Interestingly, a newly released report indicates that retailers are considering RFID as a means to reduce shrinkage, as well. According to the Global Retail Theft Barometer, an annual study conducted by the Centre for Retail Research and underwritten by Checkpoint Systems, a supplier of electronic article surveillance (EAS) and RFID systems, more than 78 percent of retail shrinkage – losses caused by theft and fraud as well as procedural failures and accounting – is due to shoplifting by dishonest customers or retail employees. New products in categories such as electronics, perfumes and sportswear are among the most likely to be stolen.

Retailers are taking action, however. Of the 50 most stolen products, the number of items protected from theft has increased from 60% in 2007 to 75% in 2011, with EAS source tagging and special high-theft solutions implemented by more retailers each year.

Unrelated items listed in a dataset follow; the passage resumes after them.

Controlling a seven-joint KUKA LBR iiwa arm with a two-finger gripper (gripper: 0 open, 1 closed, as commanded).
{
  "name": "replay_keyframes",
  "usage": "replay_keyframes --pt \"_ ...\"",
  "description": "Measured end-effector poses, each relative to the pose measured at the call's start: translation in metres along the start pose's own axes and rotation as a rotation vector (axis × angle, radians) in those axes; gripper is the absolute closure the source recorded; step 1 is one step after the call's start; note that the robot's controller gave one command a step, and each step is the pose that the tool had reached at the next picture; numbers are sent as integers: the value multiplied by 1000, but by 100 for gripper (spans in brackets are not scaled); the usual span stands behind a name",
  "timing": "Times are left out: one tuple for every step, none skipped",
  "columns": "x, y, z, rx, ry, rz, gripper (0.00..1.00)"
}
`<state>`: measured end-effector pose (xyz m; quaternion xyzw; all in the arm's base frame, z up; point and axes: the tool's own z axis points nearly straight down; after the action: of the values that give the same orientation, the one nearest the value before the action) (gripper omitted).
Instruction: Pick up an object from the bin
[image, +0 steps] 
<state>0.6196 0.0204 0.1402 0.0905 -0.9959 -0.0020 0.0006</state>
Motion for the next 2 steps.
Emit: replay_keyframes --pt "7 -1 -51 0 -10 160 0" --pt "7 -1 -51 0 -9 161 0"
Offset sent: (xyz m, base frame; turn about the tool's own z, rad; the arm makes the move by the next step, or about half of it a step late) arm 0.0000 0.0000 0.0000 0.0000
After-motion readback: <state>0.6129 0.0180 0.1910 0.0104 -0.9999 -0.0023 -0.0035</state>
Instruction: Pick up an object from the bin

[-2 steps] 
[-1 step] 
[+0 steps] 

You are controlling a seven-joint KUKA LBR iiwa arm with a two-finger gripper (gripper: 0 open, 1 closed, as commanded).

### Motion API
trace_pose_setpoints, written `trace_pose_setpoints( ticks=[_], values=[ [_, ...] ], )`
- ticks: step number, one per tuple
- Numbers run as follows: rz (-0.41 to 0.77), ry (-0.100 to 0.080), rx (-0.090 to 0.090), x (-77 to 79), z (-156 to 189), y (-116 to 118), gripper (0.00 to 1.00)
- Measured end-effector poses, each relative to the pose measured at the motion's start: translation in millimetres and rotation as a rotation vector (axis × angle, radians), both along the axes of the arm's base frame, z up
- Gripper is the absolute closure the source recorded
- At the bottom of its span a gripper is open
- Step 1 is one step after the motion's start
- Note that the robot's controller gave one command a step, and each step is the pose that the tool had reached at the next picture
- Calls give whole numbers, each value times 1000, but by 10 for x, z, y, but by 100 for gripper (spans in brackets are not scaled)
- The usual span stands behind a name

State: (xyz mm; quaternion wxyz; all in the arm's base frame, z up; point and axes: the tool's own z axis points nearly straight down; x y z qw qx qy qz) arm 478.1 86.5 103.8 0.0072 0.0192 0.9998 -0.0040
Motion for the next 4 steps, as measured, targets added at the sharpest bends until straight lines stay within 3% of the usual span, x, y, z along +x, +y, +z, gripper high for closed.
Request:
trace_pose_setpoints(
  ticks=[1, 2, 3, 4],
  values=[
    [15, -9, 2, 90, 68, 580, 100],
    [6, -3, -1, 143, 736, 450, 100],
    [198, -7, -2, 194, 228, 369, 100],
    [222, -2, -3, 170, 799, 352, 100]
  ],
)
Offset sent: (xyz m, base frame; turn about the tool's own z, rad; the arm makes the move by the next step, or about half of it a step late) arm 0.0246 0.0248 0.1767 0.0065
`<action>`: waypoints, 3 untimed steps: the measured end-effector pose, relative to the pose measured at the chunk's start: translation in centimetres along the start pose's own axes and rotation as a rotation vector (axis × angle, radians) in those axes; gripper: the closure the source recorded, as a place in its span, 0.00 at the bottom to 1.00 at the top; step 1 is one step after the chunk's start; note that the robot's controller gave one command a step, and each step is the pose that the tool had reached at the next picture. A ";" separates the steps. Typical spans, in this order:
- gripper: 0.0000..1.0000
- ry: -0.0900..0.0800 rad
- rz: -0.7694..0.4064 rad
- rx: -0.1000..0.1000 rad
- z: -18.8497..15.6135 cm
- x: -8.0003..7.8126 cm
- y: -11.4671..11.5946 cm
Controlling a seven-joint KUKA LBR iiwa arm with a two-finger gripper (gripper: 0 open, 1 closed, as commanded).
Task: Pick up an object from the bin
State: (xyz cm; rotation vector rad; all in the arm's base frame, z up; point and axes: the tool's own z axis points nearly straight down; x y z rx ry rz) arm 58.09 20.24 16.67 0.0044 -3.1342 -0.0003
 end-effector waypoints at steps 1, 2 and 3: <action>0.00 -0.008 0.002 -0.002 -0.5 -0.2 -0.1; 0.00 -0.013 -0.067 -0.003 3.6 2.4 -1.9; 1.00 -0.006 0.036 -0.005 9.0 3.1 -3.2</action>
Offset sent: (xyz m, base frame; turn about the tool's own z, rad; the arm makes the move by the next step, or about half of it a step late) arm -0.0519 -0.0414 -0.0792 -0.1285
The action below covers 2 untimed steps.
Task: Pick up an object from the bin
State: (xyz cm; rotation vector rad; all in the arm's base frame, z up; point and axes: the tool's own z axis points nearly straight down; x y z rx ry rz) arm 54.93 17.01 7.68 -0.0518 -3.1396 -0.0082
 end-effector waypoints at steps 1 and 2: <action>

While a little more than one-third of loss prevention managers thought the primary driver of RFID in their organizations was driven by inventory visibility and management, about 19 percent saw RFID as being driven primarily by the retailer's loss prevention needs. The study found that there has also been a significant growth in spending on loss prevention equipment, representing about 31 percent of loss prevention in 2011, including electronic surveillance, software, access control, and communications.